* [What is expected]:
Copy every line from the records that holds the word "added".

(Saved data entries)
# # # #

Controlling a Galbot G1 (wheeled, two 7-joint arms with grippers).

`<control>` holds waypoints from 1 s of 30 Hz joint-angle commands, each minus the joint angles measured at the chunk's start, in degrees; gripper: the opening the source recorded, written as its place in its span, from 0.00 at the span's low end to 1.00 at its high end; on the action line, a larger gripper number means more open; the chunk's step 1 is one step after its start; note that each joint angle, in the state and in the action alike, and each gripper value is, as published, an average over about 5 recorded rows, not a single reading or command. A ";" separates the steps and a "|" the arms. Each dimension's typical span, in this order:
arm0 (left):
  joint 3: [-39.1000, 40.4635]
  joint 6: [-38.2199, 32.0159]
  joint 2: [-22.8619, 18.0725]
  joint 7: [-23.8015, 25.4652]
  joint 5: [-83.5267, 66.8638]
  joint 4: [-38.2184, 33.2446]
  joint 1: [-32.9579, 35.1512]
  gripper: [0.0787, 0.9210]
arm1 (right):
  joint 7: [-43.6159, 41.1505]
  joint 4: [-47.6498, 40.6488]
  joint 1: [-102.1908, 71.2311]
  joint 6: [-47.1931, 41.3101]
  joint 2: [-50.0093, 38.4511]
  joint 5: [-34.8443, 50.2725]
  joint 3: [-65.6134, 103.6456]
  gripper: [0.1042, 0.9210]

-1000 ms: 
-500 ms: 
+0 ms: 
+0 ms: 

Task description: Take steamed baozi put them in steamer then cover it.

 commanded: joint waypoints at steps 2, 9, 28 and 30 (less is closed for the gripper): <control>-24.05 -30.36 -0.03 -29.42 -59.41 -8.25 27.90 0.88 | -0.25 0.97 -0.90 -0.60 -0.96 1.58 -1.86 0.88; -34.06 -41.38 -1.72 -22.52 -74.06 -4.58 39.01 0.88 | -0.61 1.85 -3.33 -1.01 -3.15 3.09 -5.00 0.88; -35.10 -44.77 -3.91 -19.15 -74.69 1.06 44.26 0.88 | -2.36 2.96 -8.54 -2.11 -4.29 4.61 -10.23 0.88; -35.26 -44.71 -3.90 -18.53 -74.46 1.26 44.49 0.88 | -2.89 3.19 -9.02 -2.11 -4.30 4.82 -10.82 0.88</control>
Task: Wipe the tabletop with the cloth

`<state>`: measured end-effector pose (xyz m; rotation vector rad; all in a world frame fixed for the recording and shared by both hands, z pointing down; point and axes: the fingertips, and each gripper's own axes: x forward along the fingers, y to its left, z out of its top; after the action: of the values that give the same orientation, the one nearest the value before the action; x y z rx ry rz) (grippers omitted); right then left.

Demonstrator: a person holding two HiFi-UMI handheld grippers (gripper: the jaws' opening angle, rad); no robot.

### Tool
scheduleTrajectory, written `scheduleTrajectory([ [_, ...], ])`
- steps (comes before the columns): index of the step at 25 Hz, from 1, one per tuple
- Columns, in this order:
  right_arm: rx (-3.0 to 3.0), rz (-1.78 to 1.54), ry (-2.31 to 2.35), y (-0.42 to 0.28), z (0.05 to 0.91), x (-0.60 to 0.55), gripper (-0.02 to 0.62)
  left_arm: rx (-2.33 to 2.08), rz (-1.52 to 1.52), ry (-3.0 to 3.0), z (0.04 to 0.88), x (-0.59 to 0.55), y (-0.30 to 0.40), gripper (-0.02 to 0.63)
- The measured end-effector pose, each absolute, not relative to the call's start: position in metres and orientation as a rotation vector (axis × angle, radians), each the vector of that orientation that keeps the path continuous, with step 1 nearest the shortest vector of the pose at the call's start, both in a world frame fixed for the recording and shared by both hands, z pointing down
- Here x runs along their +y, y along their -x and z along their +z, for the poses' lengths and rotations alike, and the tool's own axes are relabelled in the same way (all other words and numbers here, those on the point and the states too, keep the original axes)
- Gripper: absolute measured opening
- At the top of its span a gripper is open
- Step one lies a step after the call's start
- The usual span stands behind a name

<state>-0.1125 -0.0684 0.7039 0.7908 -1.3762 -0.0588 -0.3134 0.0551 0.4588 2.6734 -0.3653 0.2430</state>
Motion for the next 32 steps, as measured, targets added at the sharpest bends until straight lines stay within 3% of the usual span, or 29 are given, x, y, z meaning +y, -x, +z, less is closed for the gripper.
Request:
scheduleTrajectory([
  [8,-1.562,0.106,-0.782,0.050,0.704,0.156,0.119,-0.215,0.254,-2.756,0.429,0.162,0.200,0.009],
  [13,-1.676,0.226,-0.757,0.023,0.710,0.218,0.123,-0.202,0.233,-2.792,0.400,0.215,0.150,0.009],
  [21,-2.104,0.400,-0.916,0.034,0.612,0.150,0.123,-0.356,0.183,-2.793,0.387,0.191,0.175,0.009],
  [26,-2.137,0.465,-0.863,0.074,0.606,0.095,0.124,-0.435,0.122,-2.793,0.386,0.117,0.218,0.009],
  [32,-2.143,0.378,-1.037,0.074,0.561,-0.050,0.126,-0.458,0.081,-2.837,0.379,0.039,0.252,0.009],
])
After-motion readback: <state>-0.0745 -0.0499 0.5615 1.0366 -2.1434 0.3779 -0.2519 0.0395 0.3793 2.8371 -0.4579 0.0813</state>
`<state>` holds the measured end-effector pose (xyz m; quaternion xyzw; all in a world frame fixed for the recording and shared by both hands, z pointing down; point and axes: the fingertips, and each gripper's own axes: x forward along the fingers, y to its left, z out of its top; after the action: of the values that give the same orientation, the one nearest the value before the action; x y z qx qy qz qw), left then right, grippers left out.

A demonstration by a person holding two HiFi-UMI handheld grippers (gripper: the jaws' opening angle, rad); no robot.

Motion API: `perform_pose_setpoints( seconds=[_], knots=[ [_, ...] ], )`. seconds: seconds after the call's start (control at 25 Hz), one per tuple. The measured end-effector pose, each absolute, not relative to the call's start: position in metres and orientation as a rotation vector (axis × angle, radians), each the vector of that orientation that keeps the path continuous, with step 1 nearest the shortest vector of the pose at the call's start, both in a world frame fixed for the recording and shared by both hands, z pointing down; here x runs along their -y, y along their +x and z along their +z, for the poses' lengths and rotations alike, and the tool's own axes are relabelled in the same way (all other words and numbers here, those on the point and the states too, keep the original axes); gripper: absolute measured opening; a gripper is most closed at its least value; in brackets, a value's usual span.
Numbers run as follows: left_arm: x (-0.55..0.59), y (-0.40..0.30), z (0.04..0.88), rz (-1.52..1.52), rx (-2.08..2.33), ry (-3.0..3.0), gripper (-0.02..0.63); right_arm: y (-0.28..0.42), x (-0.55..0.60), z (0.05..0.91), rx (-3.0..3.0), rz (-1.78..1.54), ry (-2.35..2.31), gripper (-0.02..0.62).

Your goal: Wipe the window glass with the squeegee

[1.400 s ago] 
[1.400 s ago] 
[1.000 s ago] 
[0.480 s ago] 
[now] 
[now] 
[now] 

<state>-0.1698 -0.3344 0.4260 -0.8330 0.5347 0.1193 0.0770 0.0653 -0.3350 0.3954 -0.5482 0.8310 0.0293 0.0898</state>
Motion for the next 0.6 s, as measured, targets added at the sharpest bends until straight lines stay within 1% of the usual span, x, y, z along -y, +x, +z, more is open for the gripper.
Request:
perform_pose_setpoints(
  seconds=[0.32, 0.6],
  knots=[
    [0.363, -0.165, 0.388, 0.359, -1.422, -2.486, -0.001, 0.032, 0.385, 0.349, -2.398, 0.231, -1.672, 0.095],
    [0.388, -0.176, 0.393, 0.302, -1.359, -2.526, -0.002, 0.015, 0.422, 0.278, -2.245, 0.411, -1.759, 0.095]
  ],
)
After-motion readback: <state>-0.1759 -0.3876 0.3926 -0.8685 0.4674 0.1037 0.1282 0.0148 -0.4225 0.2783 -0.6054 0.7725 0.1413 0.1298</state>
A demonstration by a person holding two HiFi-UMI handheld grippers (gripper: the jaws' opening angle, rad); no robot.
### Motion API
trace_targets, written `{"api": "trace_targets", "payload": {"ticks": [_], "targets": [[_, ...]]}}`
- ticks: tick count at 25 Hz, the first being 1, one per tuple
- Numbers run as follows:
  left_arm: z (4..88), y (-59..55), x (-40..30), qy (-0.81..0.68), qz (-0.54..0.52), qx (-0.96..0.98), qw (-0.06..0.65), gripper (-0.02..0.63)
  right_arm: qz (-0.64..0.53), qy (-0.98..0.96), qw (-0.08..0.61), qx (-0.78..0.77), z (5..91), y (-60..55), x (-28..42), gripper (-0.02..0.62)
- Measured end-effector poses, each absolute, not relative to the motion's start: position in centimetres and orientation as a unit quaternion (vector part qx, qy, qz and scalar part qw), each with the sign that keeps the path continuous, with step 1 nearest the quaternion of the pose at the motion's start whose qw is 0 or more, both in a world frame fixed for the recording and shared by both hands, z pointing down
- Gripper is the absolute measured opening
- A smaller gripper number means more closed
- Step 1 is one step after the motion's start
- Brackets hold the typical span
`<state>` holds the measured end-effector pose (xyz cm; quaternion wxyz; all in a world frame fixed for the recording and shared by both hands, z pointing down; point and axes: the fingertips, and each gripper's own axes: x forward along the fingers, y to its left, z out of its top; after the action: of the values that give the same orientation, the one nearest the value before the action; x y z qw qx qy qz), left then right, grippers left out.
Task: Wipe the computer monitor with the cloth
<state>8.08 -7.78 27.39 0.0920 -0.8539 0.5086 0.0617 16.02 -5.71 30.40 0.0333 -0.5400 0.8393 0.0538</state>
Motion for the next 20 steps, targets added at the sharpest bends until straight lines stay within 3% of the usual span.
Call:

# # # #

* [Answer]:
Motion for the next 32 steps, as measured, targets added at the sharpest bends until straight lines stay within 3% of the usual span, or 29 are given, x, y, z meaning +y, -x, +z, less is closed for the gripper.
Motion for the next 0.6 s, as measured, targets added at the sharpest bends until straight lines stay within 1% of the usual span, x, y, z along -y, +x, +z, more is open for the gripper.
Motion for the next 20 steps, targets added at the sharpest bends until straight lines stay within 3% of the usual span.

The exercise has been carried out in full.